L’attacco nella pallavolo

Non ci sono molte limitazioni per l’attacco. Una delle principali è che solo i giocatori in prima linea possono attaccare davanti alla riga dei tre metri.

I giocatori in seconda linea, invece, al momento del salto devono essere dietro la riga dei 3 metri, in caso contrario il punto va automaticamente alla squadra avversaria.

La rete non annulla il punto, quindi può essere alleata o avversaria dell’attaccante o del battitore.

Le regole della pallavolo: i falli

Anche se non è uno sport di contatto, nella pallavolo ci sono tanti falli.

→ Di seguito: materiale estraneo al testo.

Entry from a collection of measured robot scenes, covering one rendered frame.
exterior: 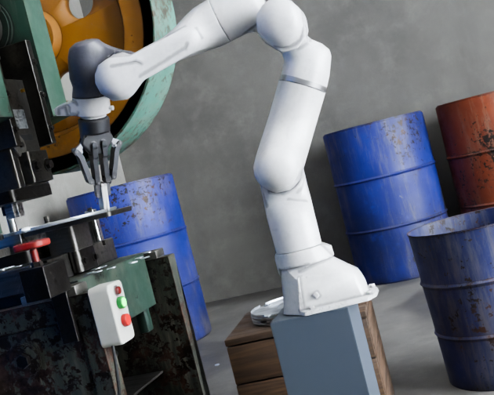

In attacco, a muro, di posizione,ecc… Ecco quali sono:

Falli in attacco nella pallavolo

  • tocco di palla sopra il bordo della rete da parte di un difensore in zona d’attacco
  • non è possibile attaccare quando la squadra avversaria ha effettuato la battuta e la palla si trova nella zona d’attacco e completamente al di sopra del bordo superiore della rete
  • non è possibile toccare la palla se si trova nella zona avversaria
  • un giocatore non può attaccare con palla completamente al di sopra del bordo superiore della rete se l’ha ricevuta dal libero che si trova in zona d’attacco
  • il libero non può completare un attacco con la palla completamente al di sopra del bordo superiore della rete

Falli di muro nella pallavolo

  • il libero non può effettuare un muro, né tentare di effettuarlo
  • non è possibile effettuare un muro su servizio avversario
  • un giocatore di seconda linea non può effettuare un muro effettivo

Falli del tocco di palla nella pallavolo

  • un giocatore non può trattenere la palla o bloccarla
  • un giocatore non può toccare la palla due volte consecutive
  • una squadra deve completare l’azione non superando i tre tocchi complessivi

Falli di rotazione nella pallavolo

  • quando la squadra non effettua correttamente la rotazione dei turni di servizio

Falli di rete nella pallavolo

  • un giocatore non può invadere il campo opposto con l’intero piede
  • un giocatore, durante una propria azione, non può toccare la banda superiore della rete o l’antenna nella sua parte superiore
  • la palla non può essere toccata nello spazio opposto prima o durante l’attacco avversario

Falli di linea nella pallavolo

  • un giocatore in seconda linea non può calpestare la riga dei tre metri nel momento in cui salta per attaccare
  • un giocatore in battuta non può calpestare la linea di fondo (quindi entrare in campo) quando batte, se non in ricaduta nel caso di battuta al salto.